Exercise data
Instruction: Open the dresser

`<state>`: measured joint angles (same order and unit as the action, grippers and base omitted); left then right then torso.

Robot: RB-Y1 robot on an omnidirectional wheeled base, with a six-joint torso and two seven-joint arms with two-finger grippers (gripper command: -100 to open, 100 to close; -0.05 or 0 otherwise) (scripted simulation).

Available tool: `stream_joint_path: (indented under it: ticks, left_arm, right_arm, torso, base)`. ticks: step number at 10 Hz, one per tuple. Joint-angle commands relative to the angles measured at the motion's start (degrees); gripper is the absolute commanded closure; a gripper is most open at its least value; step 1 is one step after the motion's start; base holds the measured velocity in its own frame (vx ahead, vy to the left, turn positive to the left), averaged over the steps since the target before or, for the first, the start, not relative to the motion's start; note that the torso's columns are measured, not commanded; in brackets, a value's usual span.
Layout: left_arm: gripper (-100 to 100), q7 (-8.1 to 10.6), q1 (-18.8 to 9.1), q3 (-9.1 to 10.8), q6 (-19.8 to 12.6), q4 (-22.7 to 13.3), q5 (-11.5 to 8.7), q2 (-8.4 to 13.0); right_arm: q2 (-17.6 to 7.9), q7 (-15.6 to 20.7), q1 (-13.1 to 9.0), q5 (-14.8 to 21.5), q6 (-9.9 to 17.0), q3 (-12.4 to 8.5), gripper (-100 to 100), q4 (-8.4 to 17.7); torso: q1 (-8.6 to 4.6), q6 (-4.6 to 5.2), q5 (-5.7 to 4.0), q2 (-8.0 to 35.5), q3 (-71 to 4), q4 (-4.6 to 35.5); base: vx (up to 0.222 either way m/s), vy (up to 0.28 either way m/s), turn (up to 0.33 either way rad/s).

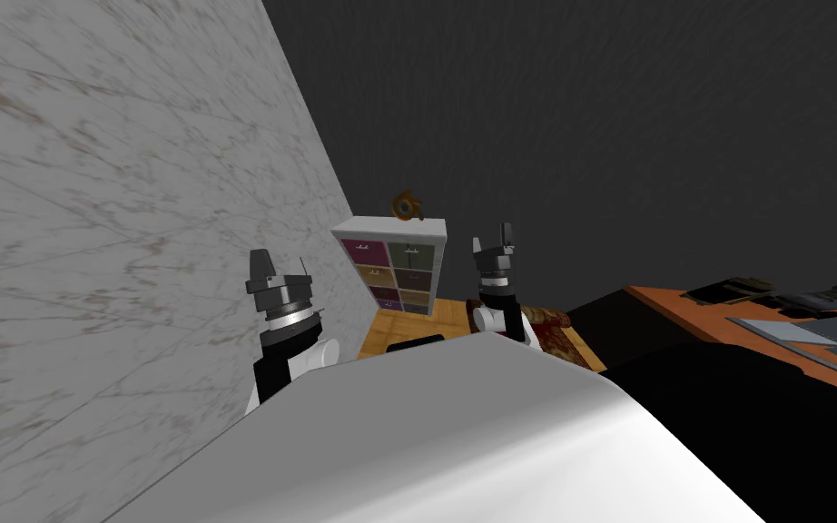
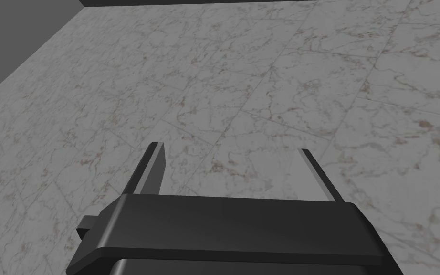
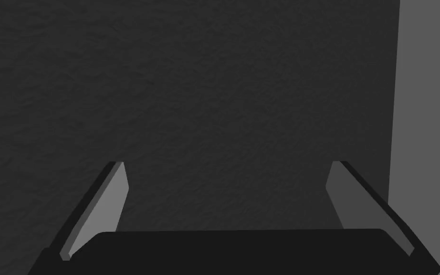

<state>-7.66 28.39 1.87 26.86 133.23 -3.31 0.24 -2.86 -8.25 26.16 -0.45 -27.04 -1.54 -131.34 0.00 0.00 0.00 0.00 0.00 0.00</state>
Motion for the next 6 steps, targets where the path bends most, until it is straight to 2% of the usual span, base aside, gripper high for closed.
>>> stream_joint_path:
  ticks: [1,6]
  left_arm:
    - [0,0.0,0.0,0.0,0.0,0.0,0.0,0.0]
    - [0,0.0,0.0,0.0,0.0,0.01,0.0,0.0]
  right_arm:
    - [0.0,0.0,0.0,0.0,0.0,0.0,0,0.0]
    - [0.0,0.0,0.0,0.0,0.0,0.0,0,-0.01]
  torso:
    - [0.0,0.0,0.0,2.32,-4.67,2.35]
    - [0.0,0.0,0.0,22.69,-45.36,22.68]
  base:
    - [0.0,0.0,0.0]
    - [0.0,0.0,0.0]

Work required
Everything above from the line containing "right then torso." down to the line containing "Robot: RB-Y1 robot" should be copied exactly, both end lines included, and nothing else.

Task result
`<state>`: measured joint angles (same order and unit as the action, grippers and base omitted); left then right then torso.

Robot: RB-Y1 robot on an omnidirectional wheeled base, with a six-joint torso and two seven-joint arms with two-finger grippers (gripper command: -100 to open, 100 to close; -0.05 or 0 otherwise) (scripted simulation).

The answer, as written, is complete.